Task instructions.
In the copy of the lines below, leave out pictures and print everything else exactly.

Collected data.
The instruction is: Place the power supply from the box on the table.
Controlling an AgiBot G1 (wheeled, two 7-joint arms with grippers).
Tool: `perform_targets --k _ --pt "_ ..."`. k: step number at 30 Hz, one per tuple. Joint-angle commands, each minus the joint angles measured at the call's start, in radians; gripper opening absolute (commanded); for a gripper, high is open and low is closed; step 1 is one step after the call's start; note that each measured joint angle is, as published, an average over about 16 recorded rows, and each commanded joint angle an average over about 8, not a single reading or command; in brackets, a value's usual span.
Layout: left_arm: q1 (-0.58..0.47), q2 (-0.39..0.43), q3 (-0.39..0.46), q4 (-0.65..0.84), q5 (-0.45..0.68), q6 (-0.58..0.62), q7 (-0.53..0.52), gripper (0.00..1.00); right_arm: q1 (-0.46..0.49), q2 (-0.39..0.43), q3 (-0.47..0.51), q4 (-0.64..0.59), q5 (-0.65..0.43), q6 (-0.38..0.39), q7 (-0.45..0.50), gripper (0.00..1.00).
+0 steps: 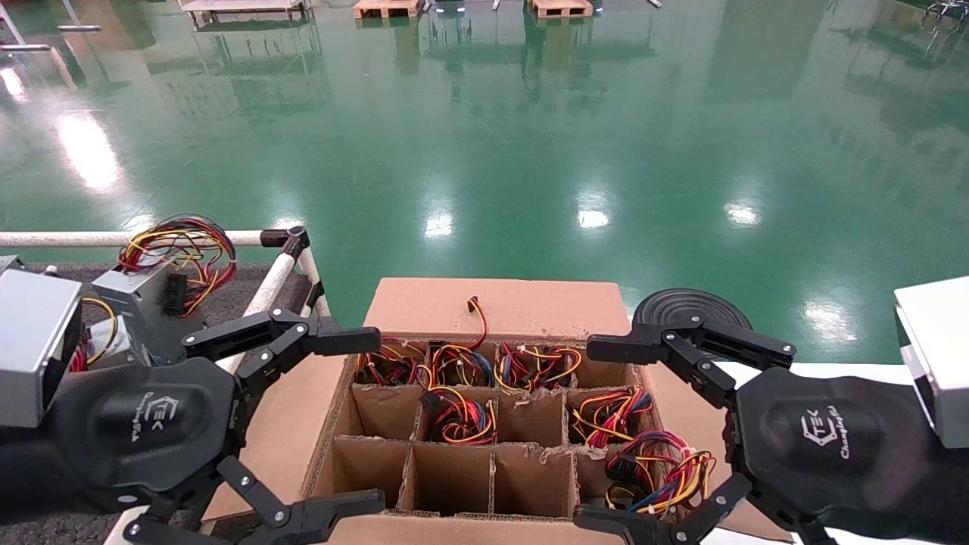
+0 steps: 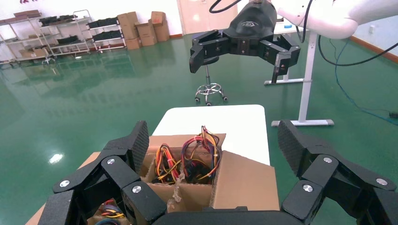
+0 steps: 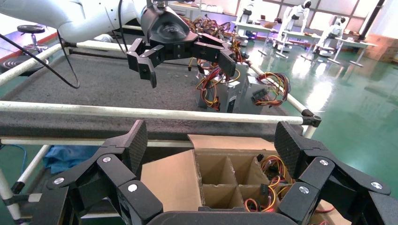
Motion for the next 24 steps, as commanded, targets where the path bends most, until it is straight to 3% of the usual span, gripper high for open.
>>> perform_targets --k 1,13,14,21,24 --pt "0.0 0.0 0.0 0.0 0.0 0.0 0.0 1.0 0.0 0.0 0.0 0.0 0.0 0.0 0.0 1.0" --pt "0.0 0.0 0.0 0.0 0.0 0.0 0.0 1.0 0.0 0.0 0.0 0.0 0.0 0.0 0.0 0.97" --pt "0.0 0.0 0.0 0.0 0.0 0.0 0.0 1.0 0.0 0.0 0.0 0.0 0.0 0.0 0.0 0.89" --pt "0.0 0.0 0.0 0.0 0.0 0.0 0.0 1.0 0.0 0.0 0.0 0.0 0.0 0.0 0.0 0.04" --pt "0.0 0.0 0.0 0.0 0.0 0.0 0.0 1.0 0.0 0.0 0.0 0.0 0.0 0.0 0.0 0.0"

Solution to the problem.
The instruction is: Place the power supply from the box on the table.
Controlling an AgiBot G1 (wheeled, two 7-joint arms with grippers).
Tool: `perform_targets --k _ --pt "_ ..."`. k: step number at 30 Hz, one per tuple. Joint-angle commands, each minus the joint angles measured at the call's start, in radians; gripper opening absolute (commanded); for a gripper, high is open and low is closed; step 1 is one step after the call's start; note that each measured joint angle is, as published, an average over about 16 recorded rows, and each commanded joint angle an average over about 8, not a single reading or command; in brackets, a value's usual span.
Layout: left_arm: q1 (-0.58..0.47), q2 (-0.39..0.43), q3 (-0.39..0.46), q4 (-0.65..0.84), q5 (-0.45..0.68), q6 (-0.58..0.62), q7 (-0.53..0.52), gripper (0.00..1.00); right_arm: q1 (-0.46..0.49), q2 (-0.39..0.43), q3 (-0.47..0.51), q4 (-0.64..0.59), q5 (-0.65..0.43), q6 (-0.38..0.39), q7 (-0.45..0.50), gripper (0.00..1.00).
+0 steps: 
+0 steps: 
+0 steps: 
Motion for the next 24 steps, as commanded, targets where the path bends most, until it is straight to 3% of the usual span, gripper high for open.
>>> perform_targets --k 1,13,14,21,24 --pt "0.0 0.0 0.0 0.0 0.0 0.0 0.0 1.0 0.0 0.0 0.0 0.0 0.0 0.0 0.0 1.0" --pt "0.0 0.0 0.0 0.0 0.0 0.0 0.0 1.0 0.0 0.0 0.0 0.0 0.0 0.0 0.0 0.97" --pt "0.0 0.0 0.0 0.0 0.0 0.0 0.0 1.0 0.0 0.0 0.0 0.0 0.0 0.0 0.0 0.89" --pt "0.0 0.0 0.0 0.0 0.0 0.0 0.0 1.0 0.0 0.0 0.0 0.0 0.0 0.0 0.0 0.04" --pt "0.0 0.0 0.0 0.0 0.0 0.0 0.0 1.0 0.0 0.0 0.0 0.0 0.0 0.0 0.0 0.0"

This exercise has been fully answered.